The concept of flipping the classroom started well before the advent of MOOCs. The core idea in the “flipping” is that course content, traditionally presented by instructors in the form of class lectures, can be recorded and made available online for students to access and review at home. So, the “homework” for the students is to do what they would normally do in the classroom, i.e., attend the lectures. Having attended the lectures online, students can spend classroom time doing “homework” activities in the classroom or otherwise interacting with the instructor and their peers.

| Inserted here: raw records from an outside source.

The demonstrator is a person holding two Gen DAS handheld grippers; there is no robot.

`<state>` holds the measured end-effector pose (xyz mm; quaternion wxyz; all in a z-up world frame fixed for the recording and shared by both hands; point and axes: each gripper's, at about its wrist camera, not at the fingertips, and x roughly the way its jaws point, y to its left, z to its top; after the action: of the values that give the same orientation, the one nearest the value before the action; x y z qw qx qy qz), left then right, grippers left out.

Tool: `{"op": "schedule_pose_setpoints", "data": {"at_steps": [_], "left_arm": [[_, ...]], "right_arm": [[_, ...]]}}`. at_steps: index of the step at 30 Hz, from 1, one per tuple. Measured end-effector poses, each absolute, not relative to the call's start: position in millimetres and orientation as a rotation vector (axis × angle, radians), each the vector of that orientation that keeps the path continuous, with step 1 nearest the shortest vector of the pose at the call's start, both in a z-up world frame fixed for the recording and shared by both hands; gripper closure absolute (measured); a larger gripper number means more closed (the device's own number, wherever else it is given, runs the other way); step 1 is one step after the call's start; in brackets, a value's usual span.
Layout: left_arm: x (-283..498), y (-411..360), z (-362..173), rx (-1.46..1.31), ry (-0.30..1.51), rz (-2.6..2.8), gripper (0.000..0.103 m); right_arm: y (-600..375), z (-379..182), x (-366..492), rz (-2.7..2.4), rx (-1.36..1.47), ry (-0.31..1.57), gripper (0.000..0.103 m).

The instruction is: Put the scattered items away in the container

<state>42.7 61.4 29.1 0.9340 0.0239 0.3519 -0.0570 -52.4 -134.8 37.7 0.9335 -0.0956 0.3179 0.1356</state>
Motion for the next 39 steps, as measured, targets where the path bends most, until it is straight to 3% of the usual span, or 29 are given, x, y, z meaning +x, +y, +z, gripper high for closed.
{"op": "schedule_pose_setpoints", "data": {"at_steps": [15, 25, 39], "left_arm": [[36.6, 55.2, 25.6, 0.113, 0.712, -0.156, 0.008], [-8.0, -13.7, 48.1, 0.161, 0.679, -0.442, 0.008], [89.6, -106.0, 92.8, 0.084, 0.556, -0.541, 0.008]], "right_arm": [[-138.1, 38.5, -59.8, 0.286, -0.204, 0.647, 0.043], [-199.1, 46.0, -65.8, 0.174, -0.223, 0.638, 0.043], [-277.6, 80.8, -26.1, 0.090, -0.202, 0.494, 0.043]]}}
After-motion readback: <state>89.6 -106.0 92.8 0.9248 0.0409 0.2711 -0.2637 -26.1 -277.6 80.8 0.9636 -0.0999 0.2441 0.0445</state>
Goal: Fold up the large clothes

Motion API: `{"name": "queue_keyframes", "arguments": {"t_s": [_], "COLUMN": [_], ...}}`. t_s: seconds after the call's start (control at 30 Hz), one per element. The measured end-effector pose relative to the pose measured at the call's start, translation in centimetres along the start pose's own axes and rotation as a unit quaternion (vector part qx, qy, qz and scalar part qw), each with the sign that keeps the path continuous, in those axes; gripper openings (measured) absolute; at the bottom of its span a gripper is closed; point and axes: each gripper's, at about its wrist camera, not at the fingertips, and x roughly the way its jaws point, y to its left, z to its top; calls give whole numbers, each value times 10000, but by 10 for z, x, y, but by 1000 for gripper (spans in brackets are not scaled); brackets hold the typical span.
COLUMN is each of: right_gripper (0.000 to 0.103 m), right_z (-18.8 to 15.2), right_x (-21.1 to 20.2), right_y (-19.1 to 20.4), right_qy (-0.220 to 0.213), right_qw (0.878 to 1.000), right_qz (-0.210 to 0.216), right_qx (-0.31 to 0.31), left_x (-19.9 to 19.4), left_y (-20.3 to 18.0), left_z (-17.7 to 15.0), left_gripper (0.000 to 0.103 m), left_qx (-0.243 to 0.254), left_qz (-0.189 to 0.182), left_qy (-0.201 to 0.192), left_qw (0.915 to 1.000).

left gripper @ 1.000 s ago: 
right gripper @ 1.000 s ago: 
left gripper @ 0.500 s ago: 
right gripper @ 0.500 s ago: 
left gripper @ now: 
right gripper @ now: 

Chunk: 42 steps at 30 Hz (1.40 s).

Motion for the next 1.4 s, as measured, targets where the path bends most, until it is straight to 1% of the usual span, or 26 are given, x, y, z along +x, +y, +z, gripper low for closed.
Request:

Several universities that are now offering courses on Coursera have explored how the availability of this online content might affect the quality of instruction in campus. Overall, the results of the reported studies were positive. In some cases, instructors experimented with courses that may not have been on Coursera, i.e., they were not designed for “massive” consumption, but which made available video lectures online. An important advantage noted for video lectures is that students can pause and review the video material as many times as they like until they have grasped the content. I would have liked to hear how the instructor would handle classroom time if some students did not do their “homework” but this case didn’t come up in the discussion.
In a different session, “Learning from data: assessing outcomes and measuring success”, panelist Pierre Dillenbourg from the Ecole Polytechnique Federale de Lausanne reported on a study that had campus students form groups and watch a MOOC online together in the same room. In this case, not only could the students pause and replay the video but they would spend time discussing challenging or interesting content. They would never be able to do that in live lecture, at least not without causing a raised eyebrow by the lecturer.
Jeffrey Himpele from Princeton reported that in one course the experience was not so good but he attributed it to the specific design of the course. And, of course, it is important to remember that there are still many places where not everybody has access to fast internet and in these places flipping the classroom is not an available option.
Overall, however, it seems that the flipped classroom model, also known as “blended” classroom, has received initial positive feedback from instructors and students that have tried it. It makes good sense if you think about it.